El caso español encaja en el esquema general trazado por las consideraciones anteriores. La revolución industrial española es del siglo XX, la estamos viviendo todavía; pero tiene sus raíces en el siglo XIX, en el régimen liberal-conservador de la restauración, que incorpora a un sistema político de corte oligárquico los avances económicos y sociales de la revolución de 1868. Los conflictos generados por ese proceso de industrialización producen una polarización social creciente que termina por desembocar en una guerra civil y en el triunfo del bando autoritario. Ello implica que el proceso de transición va a hacerse durante las décadas centrales del siglo XX, bajo un signo marcadamente conservador y dictatorial.
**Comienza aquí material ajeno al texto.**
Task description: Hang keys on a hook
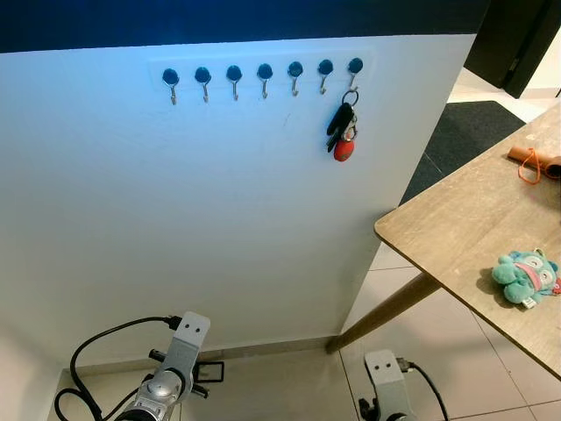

Tal modalidad dé desarrollo económico nos deja un legado más duradero que la estructura política que lo enmarcó. Pero el hecho de que el autoritarismo presidiera una etapa importante en el proceso de industrialización no significa que la alternativa a la vía autoritaria fuese el subdesarrollo. Por el contrario, puede argüirse que los veinte años aproximados de crecimiento económico del franquismo fueron en gran parte de recuperación: del atraso secular y de los veinte primeros años de estancamiento autárquico. Por otra parte, la gran ventaja económica del autoritarismo franquista -la estabilidad política- tuvo contrapartidas de peso (aparte, repito, del juicio moral que pueda merecernos un sistema político que elimina de la vida política -y a veces de la vida a secas- a todo disidente) a las que otro régimen económico no hubiera estado sujeto: la guerra civil, los veinte años de autarquía, la marginación con respecto a Europa, las distorsiones sistemáticas en la asignación de los recursos, la subinversión en capital humano debida a una política cultural anacrónica, el vacío institucional (no fácilmente subsanable hoy a golpe de decreto) que los años de represión nos han legado, y un largo etcétera.

No puede, por tanto, atribuirse a la política autoritaria la modernización económica de España, sino tan sólo la modalidad que revistió. Sobre tal modalidad habrá sin duda toda clase de opiniones. Pero en la medida en que la modernización se ha llevado a cabo, no caben nostalgias ni volver la vista atrás. Una vuelta al autoritarismo causaría la parálisis del complejo organismo social que es la España de hoy, que está saliendo del corsé autocrático con la alegría de la mariposa al abandonar la crisálida que la aprisionaba. Nos guste o no su ejecutoria como régimen de transición, la misión del franquismo ha terminado, las circunstancias que lo propiciaron han desaparecido para siempre, la transición ha tenido ya lugar. Como dice la copla, lo que importa es el camino que queda por recorrer; y en este camino hacia el progreso social ha de ser muy mala guía las recetas del autoritarismo.